Results.: By 7 days after surgery, tube outflow was 0.117 ± 0.036 μL/min/mm Hg at 15 mm Hg (mean ± SEM), whereas at 28 days, it was 0.009 ± 0.003 μL/min/mm Hg. Control eyes had an outflow of 0.136 ± 0.007 μL/min/mm Hg (P = 0.004, one-way ANOVA). Hematoxylin and eosin staining demonstrated a thinner and looser arrangement of collagenous tissue in the capsules at 1 week compared with that at 4 weeks, which had thicker and more densely arranged collagen.

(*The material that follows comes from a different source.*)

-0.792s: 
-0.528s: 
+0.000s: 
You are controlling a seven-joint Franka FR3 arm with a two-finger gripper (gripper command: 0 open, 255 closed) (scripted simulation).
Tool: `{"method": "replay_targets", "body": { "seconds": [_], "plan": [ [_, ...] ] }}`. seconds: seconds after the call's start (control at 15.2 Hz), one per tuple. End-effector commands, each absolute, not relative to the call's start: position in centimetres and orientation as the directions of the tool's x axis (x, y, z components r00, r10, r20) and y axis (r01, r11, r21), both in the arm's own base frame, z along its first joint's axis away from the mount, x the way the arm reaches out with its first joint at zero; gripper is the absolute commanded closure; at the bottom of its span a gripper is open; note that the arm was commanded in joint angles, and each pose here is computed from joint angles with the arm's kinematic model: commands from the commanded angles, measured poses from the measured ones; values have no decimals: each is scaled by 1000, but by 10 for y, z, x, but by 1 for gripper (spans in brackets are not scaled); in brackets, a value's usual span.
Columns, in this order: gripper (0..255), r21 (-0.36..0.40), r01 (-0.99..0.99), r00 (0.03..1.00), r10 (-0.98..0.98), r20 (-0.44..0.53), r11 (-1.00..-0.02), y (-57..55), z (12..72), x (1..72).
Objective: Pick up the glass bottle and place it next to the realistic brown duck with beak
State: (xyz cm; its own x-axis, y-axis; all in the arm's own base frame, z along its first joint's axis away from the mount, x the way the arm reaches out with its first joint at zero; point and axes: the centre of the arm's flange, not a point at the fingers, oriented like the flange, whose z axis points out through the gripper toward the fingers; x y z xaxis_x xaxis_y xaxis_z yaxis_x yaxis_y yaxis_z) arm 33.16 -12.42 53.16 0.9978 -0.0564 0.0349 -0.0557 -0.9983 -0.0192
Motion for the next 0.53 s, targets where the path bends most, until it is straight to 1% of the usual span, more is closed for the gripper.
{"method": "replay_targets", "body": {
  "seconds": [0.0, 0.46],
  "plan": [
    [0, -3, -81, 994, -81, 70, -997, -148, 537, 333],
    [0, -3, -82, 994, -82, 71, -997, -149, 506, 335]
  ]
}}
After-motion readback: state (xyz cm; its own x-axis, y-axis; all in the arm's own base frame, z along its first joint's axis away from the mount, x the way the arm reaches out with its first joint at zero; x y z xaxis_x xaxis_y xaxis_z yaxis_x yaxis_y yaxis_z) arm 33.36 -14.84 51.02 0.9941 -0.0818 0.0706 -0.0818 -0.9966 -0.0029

Conclusions.: We describe a new model to directly measure hydraulic conductivity in a rabbit glaucoma surgery implant model. The principal physiologic endpoint of glaucoma surgery can be reliably quantified and consistently measured with this model. At 28 days post glaucoma filtration surgery, a rabbit bleb capsule has significantly reduced tissue hydraulic conductivity, in line with loss of implant outflow facility, and increased thickness and density of fibrous encapsulation.

Introduction
The role of glaucoma surgery is to decrease the intraocular pressure (IOP). This is achieved by increasing the facility of aqueous outflow from the eye. Surgically induced outflow facility is thus the key functional endpoint, but is currently not directly measured in experimental glaucoma surgery models. 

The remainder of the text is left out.